▶ [Work item]
Where a line of the entries holds the string "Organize", copy that line.

(Records from a data collection)
---------------

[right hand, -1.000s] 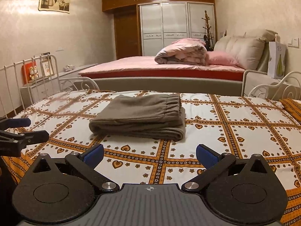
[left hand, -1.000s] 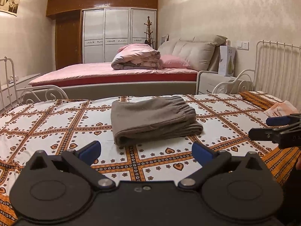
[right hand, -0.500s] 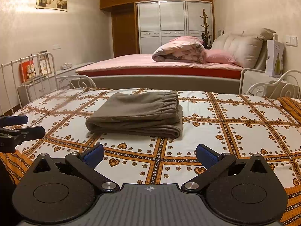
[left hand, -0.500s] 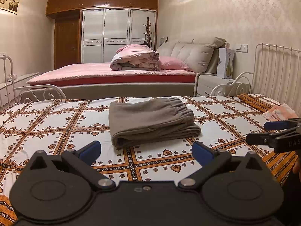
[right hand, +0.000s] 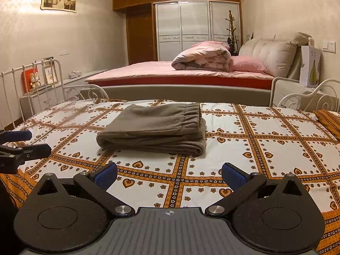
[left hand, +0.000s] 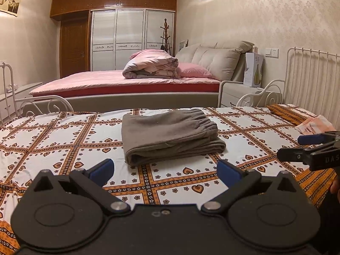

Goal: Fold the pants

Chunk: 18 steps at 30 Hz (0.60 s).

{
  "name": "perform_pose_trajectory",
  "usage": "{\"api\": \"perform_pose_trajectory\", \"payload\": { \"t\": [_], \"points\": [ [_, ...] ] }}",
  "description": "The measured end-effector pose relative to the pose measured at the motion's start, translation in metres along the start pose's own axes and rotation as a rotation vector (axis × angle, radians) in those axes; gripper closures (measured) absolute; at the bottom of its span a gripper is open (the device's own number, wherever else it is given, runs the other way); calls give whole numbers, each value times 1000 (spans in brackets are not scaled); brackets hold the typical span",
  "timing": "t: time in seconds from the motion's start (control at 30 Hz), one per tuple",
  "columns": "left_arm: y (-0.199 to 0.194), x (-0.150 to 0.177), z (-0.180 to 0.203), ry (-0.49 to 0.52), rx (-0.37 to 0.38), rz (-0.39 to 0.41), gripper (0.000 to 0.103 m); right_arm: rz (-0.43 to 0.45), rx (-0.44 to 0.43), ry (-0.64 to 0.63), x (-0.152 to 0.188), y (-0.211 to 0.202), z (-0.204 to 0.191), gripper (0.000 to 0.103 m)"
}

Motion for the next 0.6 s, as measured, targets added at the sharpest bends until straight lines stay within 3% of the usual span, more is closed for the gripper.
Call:
{"api": "perform_pose_trajectory", "payload": {
  "t": [0.6],
  "points": [
    [0, 0, -1, -3, -1, 1, 6, 0, 0, 0, 0, -1, 0, 0]
  ]
}}
Point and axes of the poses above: each gripper's, at about its wrist camera, not at the fingertips, and y roughly the way its jaws point, z to its right, x to its underside, the point moved 10 cm from there along y, roughly the way its jaws point, and after that the axes turned 12 degrees about -x, right-handed, at the moved point
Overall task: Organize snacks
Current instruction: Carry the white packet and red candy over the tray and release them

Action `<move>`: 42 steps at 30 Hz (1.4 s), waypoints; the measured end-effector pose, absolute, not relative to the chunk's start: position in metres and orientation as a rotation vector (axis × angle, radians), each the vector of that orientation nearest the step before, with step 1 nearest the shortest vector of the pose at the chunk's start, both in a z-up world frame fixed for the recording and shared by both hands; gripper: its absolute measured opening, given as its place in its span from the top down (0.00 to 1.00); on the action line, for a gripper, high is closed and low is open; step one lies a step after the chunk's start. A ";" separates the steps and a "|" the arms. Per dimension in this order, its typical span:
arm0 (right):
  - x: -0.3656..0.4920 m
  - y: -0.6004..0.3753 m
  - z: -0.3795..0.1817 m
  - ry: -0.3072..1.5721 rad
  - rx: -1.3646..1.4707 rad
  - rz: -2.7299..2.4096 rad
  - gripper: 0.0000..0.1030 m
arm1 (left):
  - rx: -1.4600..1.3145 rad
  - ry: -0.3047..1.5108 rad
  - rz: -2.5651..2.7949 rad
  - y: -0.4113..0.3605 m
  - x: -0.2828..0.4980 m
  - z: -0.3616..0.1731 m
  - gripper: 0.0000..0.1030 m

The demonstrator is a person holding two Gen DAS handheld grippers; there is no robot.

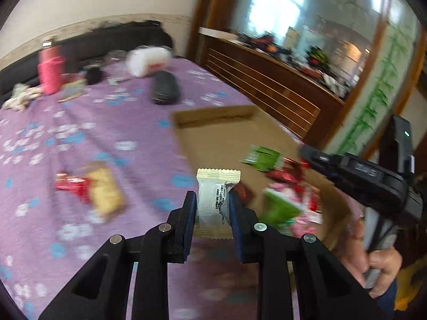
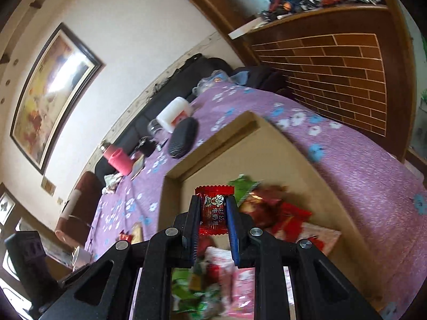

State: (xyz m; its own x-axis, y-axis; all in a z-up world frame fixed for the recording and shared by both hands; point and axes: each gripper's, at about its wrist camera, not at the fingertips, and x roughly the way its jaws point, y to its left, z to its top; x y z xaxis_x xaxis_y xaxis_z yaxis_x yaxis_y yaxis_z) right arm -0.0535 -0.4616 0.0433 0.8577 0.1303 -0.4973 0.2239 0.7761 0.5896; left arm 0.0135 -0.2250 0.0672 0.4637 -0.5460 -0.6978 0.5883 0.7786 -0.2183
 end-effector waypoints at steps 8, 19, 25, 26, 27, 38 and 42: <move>-0.043 -0.466 0.026 0.596 0.696 -0.042 0.81 | 0.184 0.829 -0.781 -0.292 -0.013 0.042 0.77; -0.039 -0.449 0.027 0.624 0.576 -0.090 0.79 | 0.217 0.738 -0.787 -0.290 -0.024 0.033 0.76; -0.038 -0.441 0.031 0.620 0.510 -0.118 0.79 | 0.237 0.716 -0.781 -0.289 -0.027 0.031 0.76; -0.038 -0.442 0.031 0.620 0.510 -0.118 0.79 | 0.236 0.716 -0.782 -0.289 -0.026 0.030 0.76; -0.037 -0.442 0.030 0.621 0.511 -0.118 0.79 | 0.236 0.716 -0.782 -0.289 -0.027 0.030 0.76; -0.038 -0.443 0.030 0.623 0.522 -0.120 0.79 | 0.283 0.681 -0.758 -0.292 -0.035 0.029 0.76; -0.038 -0.441 0.030 0.621 0.512 -0.126 0.79 | 0.299 0.665 -0.750 -0.294 -0.038 0.030 0.75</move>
State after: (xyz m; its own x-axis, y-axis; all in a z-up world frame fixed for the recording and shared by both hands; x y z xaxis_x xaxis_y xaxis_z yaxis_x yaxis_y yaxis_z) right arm -0.0379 -0.4415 0.0301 0.8100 0.0383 -0.5852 0.2625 0.8687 0.4201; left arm -0.0382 -0.2941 0.0297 0.5417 -0.5295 -0.6528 0.7112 0.7027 0.0201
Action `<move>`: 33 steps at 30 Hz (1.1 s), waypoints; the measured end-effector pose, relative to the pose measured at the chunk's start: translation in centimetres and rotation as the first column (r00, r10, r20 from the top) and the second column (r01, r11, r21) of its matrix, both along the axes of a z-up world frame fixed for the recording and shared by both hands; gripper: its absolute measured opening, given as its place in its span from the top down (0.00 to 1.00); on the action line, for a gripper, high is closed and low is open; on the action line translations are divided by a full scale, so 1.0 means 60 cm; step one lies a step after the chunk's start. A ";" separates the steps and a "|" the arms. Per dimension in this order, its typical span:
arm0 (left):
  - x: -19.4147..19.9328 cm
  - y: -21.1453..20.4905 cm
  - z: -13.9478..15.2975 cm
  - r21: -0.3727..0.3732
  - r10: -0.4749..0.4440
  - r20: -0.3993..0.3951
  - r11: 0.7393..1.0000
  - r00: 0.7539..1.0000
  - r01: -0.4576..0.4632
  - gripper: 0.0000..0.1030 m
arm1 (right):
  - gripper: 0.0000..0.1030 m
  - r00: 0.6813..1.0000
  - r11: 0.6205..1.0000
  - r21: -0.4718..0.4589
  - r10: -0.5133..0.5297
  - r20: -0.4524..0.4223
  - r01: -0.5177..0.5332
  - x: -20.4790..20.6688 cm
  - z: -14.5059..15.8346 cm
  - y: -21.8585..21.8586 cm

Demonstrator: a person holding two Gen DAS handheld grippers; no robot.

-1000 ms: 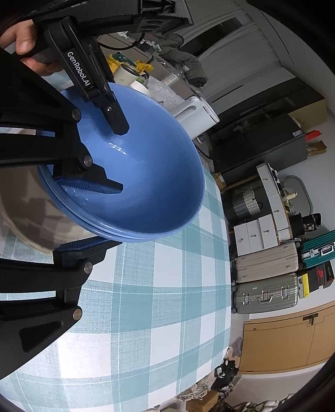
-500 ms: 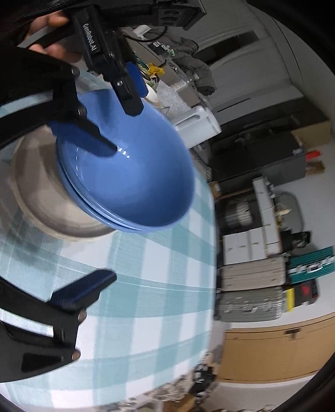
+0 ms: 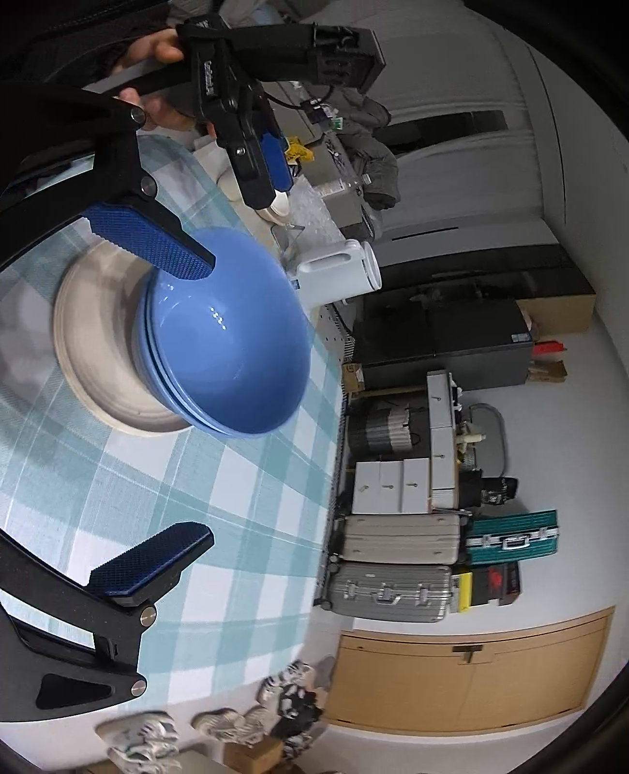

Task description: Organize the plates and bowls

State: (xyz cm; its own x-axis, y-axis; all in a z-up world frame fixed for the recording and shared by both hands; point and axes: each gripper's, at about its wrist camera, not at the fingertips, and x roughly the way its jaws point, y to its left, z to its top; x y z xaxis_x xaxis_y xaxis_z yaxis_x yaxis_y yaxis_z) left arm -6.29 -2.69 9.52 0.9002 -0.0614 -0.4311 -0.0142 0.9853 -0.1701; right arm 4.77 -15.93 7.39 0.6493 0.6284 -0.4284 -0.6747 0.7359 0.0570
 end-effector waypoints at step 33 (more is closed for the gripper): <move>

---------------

▶ [Solution for this exercise]
Overall task: Organize snacks
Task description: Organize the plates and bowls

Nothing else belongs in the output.